Packagecloud Infrastructure and Backups

This document will cover how our packagecloud:enterprise infrastructure works, which is a commercial software package that powers packages.gitlab.com. We will cover the architecture, backups (what is & isn’t backed up) and other useful bits such as how to update the license key.

Architecture Overview

For many years we ran Packagecloud on a single VM with an embedded MySQL DB, Redis and all the other components that it needs to perform its functions. It was fully self-contained and for the most part it worked OK, but it did cause several incidents over the years (and more so recently) not only for customers pulling packages, but also for our delivery teams trying to push out (often time-sensitive) releases. It was also an SPoF; an acronym that makes any SRE nervous.

We tried to decouple workloads away from the VM onto managed services (RDS, Elasticache) and while this did help, we still ran into issues due to the lack of scaling. As with most problems, there are several solutions and ultimately we decided to migrate the service from an all-AWS architecture running on a VM to running most of the components in GCP/GKE leaving only the hard AWS dependencies in AWS (CloudFront & S3).

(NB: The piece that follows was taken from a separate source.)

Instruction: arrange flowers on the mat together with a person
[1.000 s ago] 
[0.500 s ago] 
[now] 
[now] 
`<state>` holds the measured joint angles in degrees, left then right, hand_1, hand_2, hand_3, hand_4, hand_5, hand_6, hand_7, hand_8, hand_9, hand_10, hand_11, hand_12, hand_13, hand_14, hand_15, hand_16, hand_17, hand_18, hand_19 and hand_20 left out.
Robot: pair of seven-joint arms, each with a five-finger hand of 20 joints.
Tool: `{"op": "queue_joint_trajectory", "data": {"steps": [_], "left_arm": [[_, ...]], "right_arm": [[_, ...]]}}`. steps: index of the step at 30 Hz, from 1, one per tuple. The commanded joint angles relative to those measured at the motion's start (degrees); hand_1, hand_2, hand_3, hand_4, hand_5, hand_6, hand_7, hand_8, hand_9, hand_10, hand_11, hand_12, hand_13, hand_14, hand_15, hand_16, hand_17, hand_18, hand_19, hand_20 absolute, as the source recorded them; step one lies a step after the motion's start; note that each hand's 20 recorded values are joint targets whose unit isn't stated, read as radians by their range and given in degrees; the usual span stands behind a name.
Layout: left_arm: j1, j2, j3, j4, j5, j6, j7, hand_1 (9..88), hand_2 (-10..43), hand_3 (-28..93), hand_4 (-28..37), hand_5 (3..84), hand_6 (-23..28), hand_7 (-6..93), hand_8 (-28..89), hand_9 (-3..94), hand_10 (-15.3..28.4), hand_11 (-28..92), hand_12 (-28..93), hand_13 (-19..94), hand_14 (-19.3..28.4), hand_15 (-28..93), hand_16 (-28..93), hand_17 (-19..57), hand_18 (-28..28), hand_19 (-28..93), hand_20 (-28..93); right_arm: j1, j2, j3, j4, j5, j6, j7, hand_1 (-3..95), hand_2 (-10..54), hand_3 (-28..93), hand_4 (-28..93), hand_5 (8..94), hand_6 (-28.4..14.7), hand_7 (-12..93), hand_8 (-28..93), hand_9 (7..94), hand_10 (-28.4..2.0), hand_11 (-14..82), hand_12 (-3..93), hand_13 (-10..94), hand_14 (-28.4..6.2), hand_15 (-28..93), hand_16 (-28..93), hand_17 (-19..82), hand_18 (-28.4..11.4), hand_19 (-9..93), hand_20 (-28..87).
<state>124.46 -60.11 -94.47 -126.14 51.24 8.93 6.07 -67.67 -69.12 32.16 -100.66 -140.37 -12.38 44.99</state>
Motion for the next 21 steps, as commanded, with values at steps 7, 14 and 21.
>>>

The current architecture looks like this:

Packagecloud Architecture

Excalidraw Diagram

See #24245 for more context.

Memory Store and CloudSQL config in Terraform

Environments

Environment	URL	GKE Cluster	CloudFlare	Terraform
pre	https://packages.pre.gke.gitlab.net	pre-gitlab-gke	❌	https://ops.gitlab.net/gitlab-com/gl-infra/config-mgmt/-/blob/main/environments/pre/packagecloud.tf
ops	https://packages.gitlab.com	ops-gitlab-gke	✅	https://ops.gitlab.net/gitlab-com/gl-infra/config-mgmt/-/blob/main/environments/ops/packagecloud.tf

How does Packagecloud work?

Packagecloud is provided as an Omnibus package, just like GitLab. This package includes everything that one would need to begin using Packagecloud.

Since Packagecloud.io do not currently offer a Docker image (much less a Helm chart) for their app, we created our own custom Packagecloud image and Helm chart. Our Docker image runs their Omnibus package, which is designed for running on VMs and not as a container so we’ve had to make some changes. For example: we can’t use systemd as it would require running as a privileged container (plus it goes against the model of running a single service per container) so we install a no-op systemd binary purely for Chef to pass. We then do what systemd would do but inside our entrypoint script.

Packagecloud is made up of several components:

nginx — routes requests to either unicorn or rainbows
unicorn (package serving) — requests for the UI & packages (RPMs, DEBs, etc) are served by a set of Unicorn processes.
rainbows (package uploading) — package uploads are handled by a set of Rainbows processes. These processes receive packages, write metadata into the DB and uploads them to S3.
resque (package indexing) — a set of background workers responsible for indexing packages once they have been uploaded and processed by rainbows.

When a package download request is requested, Packagecloud will query the database and if found, it will return a 302 redirect to the user to a CloudFront time-limited URL, which will either return the package from cache or fetch from S3.

NOTE: almost all GCP & AWS resources are managed by Terraform. The exception is CloudFront, which is created & managed by Packagecloud itself so you will not find it in the Terraform resources. The AWS credentials used by Packagecloud provide sufficient access to manage the CloudFront distribution and related resources (e.g., lambda function).

K8S

To split up the Packagecloud components so that we can fine-tune each one individually, we run several deployments:

web — runs nginx & unicorn.
rainbows — runs nginx, unicorn & rainbows.
resque — runs resque only
toolbox — runs no services. Used only for performing ad-hoc MySQL queries, troubleshooting, etc.

The GCP Ingress that sits in front of these deployments is configured to route as follows:

/* -> web
/api/* -> rainbows

The main configuration is in K8s-workloads

Why does the rainbows container also run nginx & unicorn?

It’s because we can’t configure the ingress to only route POST API requests to rainbows. It is simple path based matching, so we route all of /api/* to rainbows. This means that if there’s a GET request for the API, we need unicorn to process it, but it will get routed to the rainbows deployment due to the path match, so this is why we have nginx & unicorn running inside the rainbows container.

Backups

Packagecloud comes with functionality to backup its local embedded DB & config files. Both of these settings are disabled because:

We don’t use the embedded MySQL database. We use an external DB (Cloud SQL) so we rely on Google-managed daily automated backups. We currently keep 30 days worth of backups.
We don’t need to backup the configuration files as it’s all managed inside the packagecloud release and the packagecloud chart.

S3

There is no need to backup the packages-gitlab-com bucket itself as it is S3, which is a service designed with many 9s of durability. Additionally, we have enabled cross-region replication so the bucket is replicated to packages-gitlab-com-replica, which is in eu-central-1.